Своей подруге, сказала Лариса Ефимовна, русской женщине, проживающей в Англии, она послала вырезку из журнала с моей статьей. И подруга, очень любящая советское кино и всячески, разнообразно его изучающая, была шокирована этой официозной критикой…

— «Официозной»?!

Она вгляделась в меня — и сжалилась.

— Так показалось ей в Англии, издалека.

Длинные перерывы между ее работами шли, должно быть, оттого, что она выкладывалась вся в картине, без остатка и к новой затее вынуждена была готовиться издалека, меняясь собой, накапливая новую энергию. «Восхождение» в общей сложности потребовало четыре года. Помню твердые, решительные слова: «Делаю „Сотникова“. Читали?» И очень хорошо помню собственное свое недоумение, которое, надеюсь, еще не успело отразиться на лице.

Повесть Быкова наделала шуму. Может быть, в ту пору я прочел ее неправильно, только, заинтересованный другим, восхождения тогда не увидел. Открытием совести стал Рыбак. Свой, что называется, «в доску», желавший только хорошего, — нет, таких предателей мы еще не знали. И не выпади этот досадный случай, не отколись они с Сотниковым от всех, он мог до самой победы быть на хорошем счету в отряде, и ведь заслуженно — вот что примечательнее всего. На миру и смерть красна. На миру и Рыбаки прекрасно делают свое дело. Но, выйдя из ряда, отделенный от товарищей, без команды сверху, вынужденный прислушиваться только к самому себе, он никнет. Мужество и героизм его, весь его характер распускаются, как петли вязаного чулка. Самое страшное в том, что мы читали, было ощущение гладкости и неумолимости его падения. Сначала — мысль продолжать борьбу, даже в этих новых условиях, поиграться с врагами, попробовать их обмануть, потом — надежда хотя бы уцелеть, выжить, никого не предав, и так же стремительно, неостановимо, после еще одной, еще одной развилки в решениях, ты уже — каким же это фантастическим образом! — приспосабливаешь петлю на шее недавнего своего соратника.

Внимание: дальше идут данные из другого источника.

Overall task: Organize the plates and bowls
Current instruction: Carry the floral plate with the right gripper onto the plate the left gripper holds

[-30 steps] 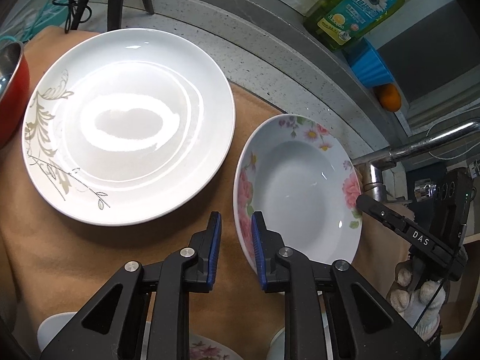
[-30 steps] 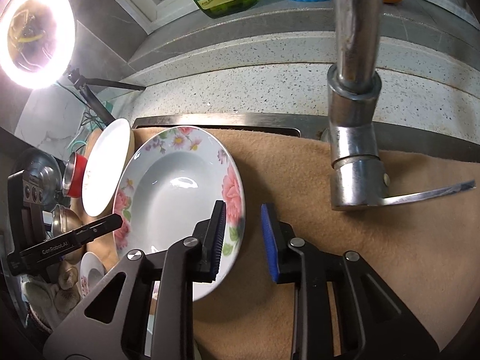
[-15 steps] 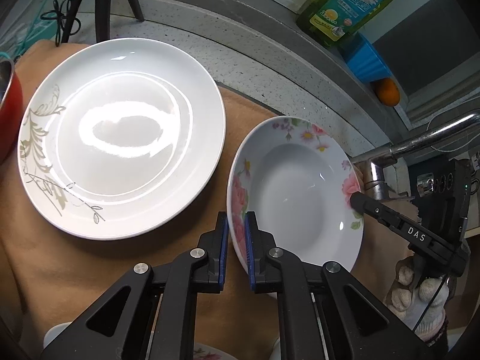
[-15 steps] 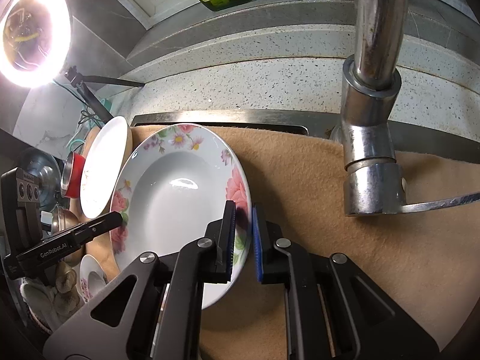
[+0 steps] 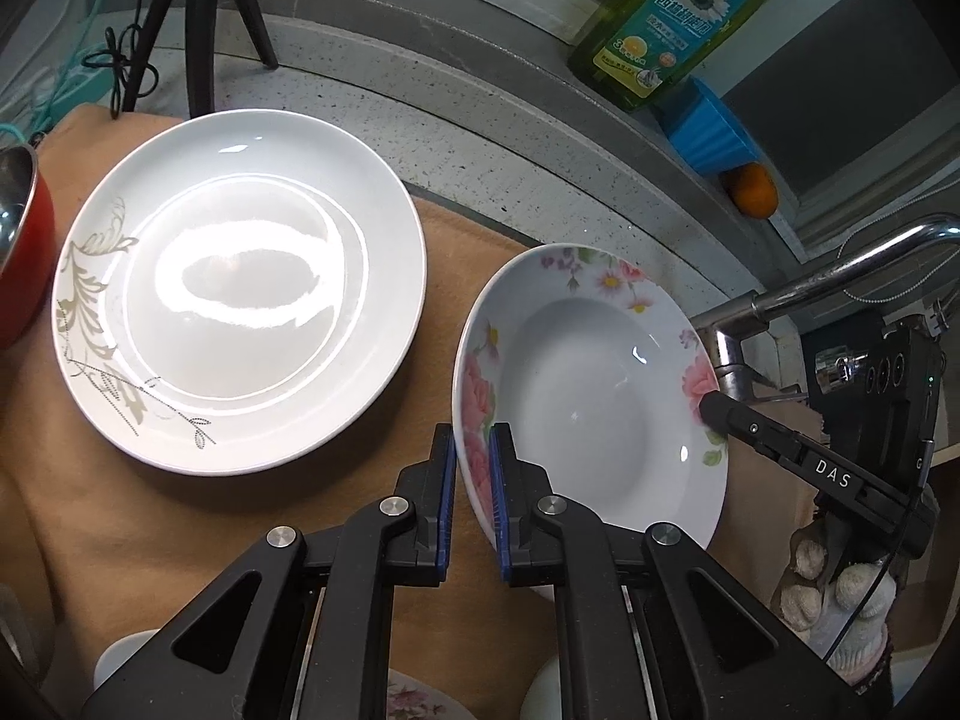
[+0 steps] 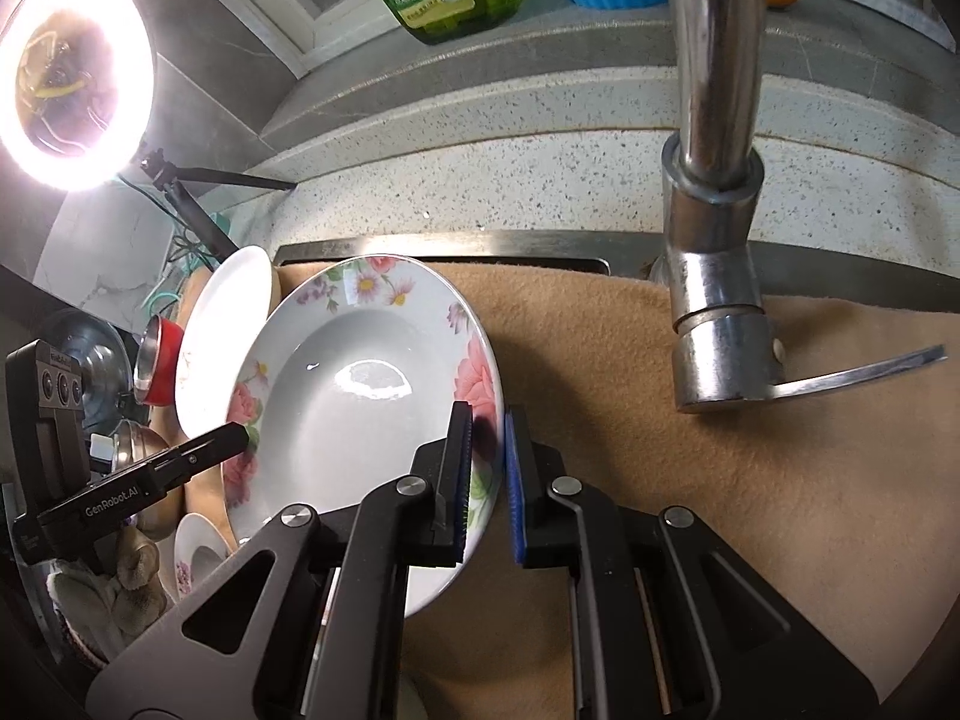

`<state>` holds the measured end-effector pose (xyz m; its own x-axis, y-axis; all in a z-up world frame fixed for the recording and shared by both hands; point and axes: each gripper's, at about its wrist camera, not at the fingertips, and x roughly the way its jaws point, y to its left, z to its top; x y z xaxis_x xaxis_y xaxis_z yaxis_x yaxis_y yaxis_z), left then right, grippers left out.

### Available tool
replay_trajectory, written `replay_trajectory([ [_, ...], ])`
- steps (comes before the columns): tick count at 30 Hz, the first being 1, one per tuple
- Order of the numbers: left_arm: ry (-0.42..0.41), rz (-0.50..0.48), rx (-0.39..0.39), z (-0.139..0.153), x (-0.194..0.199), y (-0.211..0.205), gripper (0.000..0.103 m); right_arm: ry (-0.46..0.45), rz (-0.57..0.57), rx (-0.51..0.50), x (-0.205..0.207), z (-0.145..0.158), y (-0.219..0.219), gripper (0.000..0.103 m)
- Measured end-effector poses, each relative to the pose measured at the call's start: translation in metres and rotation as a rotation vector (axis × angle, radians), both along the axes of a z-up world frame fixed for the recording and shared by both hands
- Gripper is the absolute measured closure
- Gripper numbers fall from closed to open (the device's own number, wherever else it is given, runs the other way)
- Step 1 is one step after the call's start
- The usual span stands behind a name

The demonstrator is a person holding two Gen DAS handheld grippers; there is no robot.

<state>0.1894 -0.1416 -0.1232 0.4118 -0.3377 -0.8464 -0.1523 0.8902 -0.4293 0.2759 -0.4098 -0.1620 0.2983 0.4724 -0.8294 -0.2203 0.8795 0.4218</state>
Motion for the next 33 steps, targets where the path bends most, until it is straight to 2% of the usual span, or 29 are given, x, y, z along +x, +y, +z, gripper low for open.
replay_trajectory([
  [12,-0.066,-0.013,-0.017,0.038,-0.026,0.022,0.094,-0.052,0.002,0.028,-0.025,0.045,0.012,0.093],
  [21,-0.104,-0.041,-0.011,0.060,-0.067,0.051,0.094,-0.091,0.022,0.044,-0.072,0.073,0.036,0.093],
  [27,-0.107,-0.043,-0.003,0.065,-0.102,0.073,0.094,-0.104,0.038,0.054,-0.115,0.081,0.057,0.093],
  [33,-0.079,-0.042,-0.012,0.057,-0.132,0.089,0.093,-0.095,0.056,0.074,-0.153,0.081,0.073,0.093],
])
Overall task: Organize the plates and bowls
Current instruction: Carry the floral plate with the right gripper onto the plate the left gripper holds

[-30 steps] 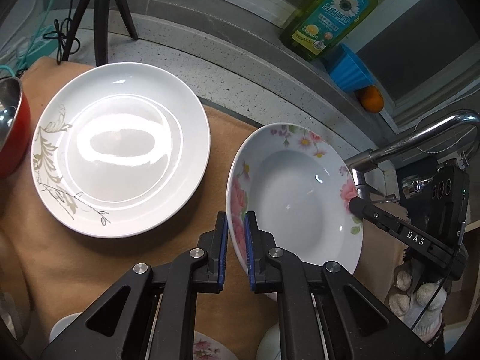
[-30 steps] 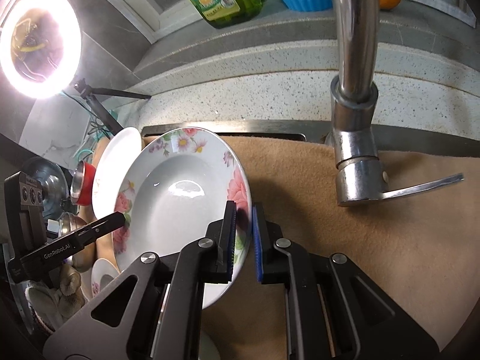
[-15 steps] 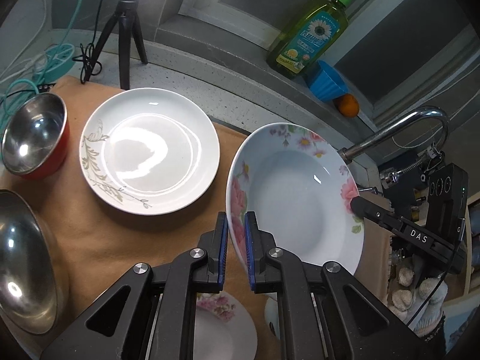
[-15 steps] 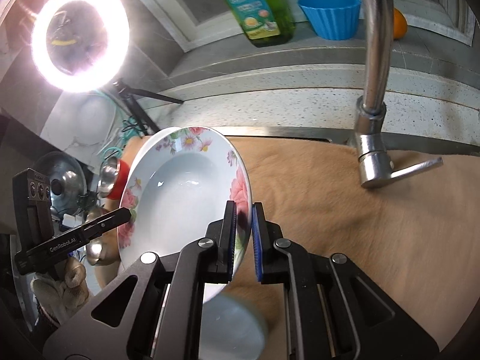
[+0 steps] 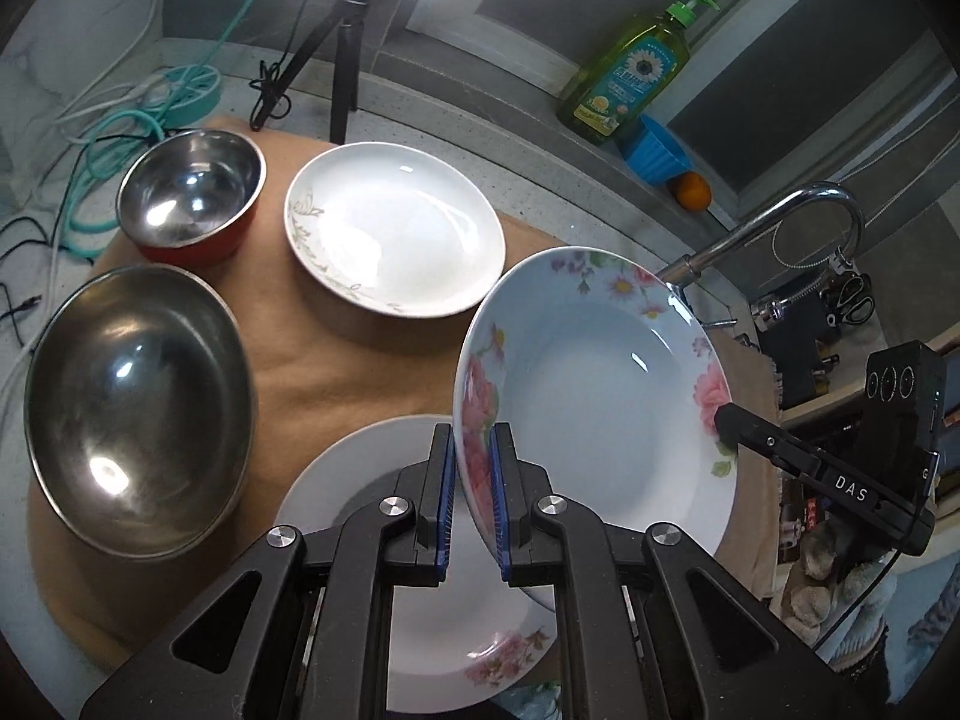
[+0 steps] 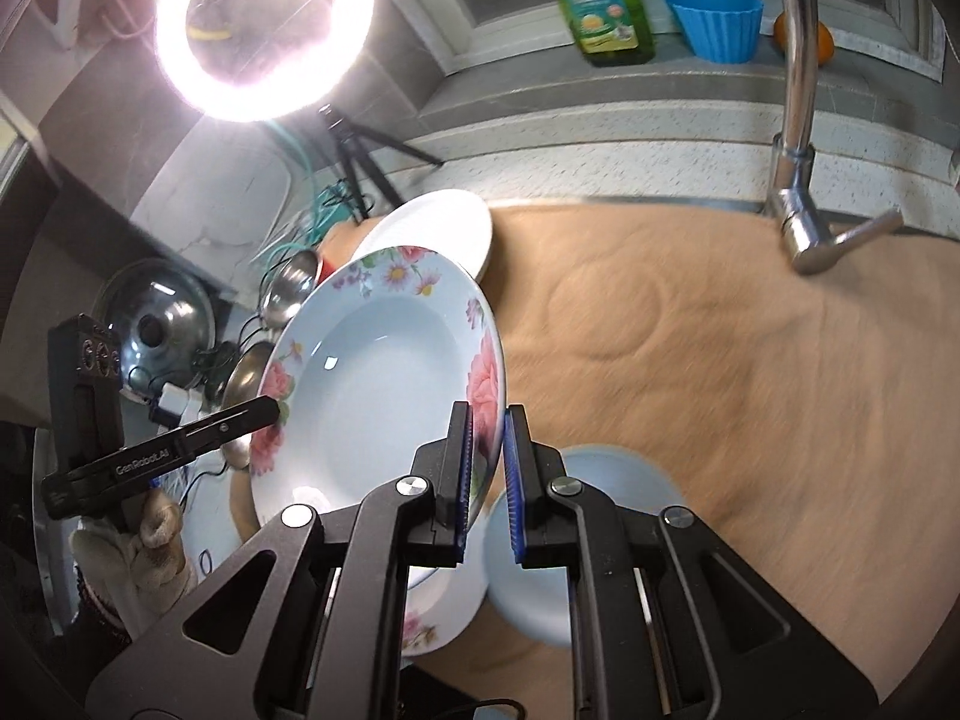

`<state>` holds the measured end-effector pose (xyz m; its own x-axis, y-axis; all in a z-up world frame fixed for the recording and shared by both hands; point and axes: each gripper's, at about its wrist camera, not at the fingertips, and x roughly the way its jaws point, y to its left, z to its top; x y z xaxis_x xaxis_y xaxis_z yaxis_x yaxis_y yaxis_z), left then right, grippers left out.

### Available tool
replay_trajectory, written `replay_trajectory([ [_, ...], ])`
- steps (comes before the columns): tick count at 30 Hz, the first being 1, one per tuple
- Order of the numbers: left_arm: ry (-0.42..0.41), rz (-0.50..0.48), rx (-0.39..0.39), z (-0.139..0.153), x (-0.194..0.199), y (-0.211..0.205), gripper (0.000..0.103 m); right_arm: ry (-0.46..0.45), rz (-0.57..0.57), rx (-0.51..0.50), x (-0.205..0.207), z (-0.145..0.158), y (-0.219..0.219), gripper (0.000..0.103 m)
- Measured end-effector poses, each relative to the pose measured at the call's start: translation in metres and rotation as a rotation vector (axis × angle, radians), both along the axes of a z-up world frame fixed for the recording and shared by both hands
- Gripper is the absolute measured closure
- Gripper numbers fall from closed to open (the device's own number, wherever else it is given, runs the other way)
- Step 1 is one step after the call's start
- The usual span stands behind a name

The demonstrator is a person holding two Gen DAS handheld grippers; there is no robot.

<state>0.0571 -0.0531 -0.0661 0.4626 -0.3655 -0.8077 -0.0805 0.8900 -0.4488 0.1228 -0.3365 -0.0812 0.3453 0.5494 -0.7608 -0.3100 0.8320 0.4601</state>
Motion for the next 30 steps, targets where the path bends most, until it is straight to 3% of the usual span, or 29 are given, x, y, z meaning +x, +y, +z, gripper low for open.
replay_trajectory([
  [12,0.069,0.000,0.009,-0.029,-0.041,0.019,0.094,0.041,0.028,-0.031,-0.045,-0.027,0.025,0.093],
  [30,0.142,0.015,0.021,-0.063,-0.058,0.034,0.094,0.089,0.051,-0.080,-0.061,-0.065,0.050,0.093],
])
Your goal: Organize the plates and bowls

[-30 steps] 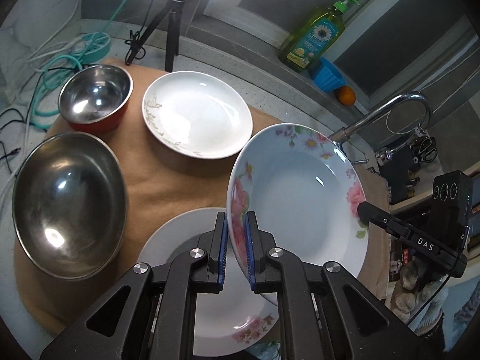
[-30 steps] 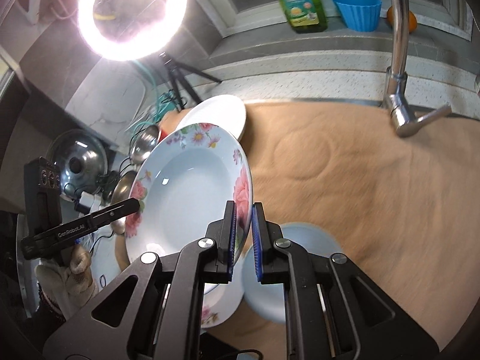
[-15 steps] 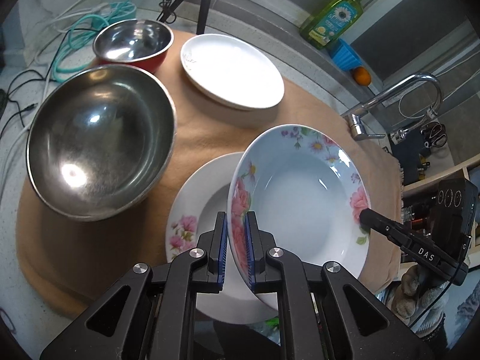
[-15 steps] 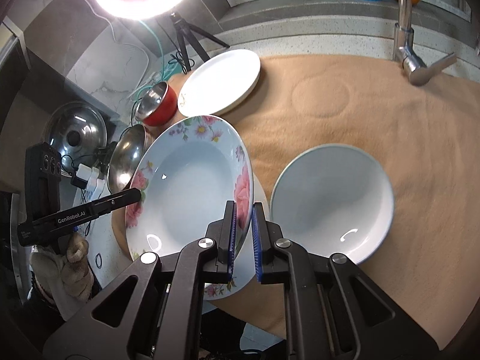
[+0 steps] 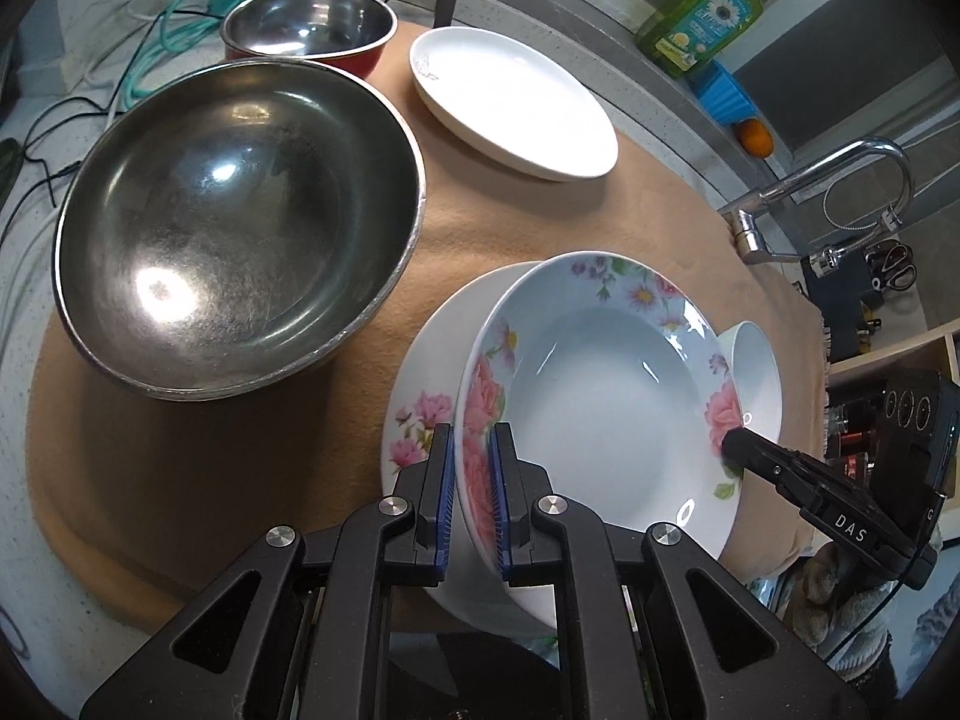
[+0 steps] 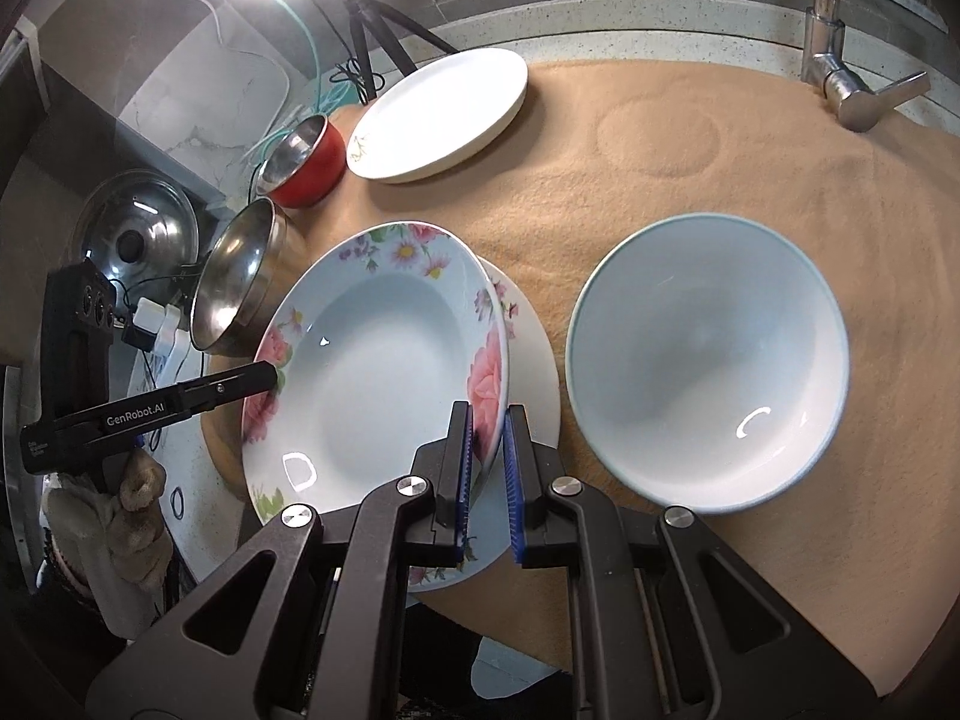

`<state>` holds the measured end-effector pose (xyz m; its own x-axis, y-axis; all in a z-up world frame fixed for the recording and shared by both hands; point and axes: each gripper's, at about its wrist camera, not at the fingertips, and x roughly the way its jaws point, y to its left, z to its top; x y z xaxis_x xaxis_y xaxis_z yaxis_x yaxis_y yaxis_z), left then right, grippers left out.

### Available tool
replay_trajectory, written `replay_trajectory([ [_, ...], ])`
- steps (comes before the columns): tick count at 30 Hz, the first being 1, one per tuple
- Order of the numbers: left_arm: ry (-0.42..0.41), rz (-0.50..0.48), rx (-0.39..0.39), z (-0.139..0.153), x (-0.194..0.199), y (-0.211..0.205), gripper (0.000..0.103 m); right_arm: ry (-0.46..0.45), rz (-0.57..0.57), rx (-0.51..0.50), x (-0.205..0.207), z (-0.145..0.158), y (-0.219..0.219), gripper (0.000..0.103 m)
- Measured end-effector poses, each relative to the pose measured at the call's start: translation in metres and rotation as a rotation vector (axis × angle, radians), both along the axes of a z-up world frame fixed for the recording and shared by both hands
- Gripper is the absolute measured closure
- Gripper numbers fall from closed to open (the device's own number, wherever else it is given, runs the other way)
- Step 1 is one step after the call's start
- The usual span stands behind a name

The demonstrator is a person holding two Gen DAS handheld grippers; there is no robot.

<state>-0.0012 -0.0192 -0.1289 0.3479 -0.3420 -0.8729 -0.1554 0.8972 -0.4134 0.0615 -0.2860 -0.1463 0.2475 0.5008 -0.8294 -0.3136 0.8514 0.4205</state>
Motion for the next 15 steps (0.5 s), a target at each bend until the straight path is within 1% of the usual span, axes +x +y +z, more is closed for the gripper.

Для Ларисы это была возможность через двадцать лет сполна рассчитаться с моралью вообще, взятой бездумно и не затронувшей души, с героизмом по указке, со «стадной» нравственностью, которая всегда поверхностна — под ней или душевная пустота манекена, или, бывает, совсем иные резоны, которые с изумлением открывает в себе сам их злосчастный носитель.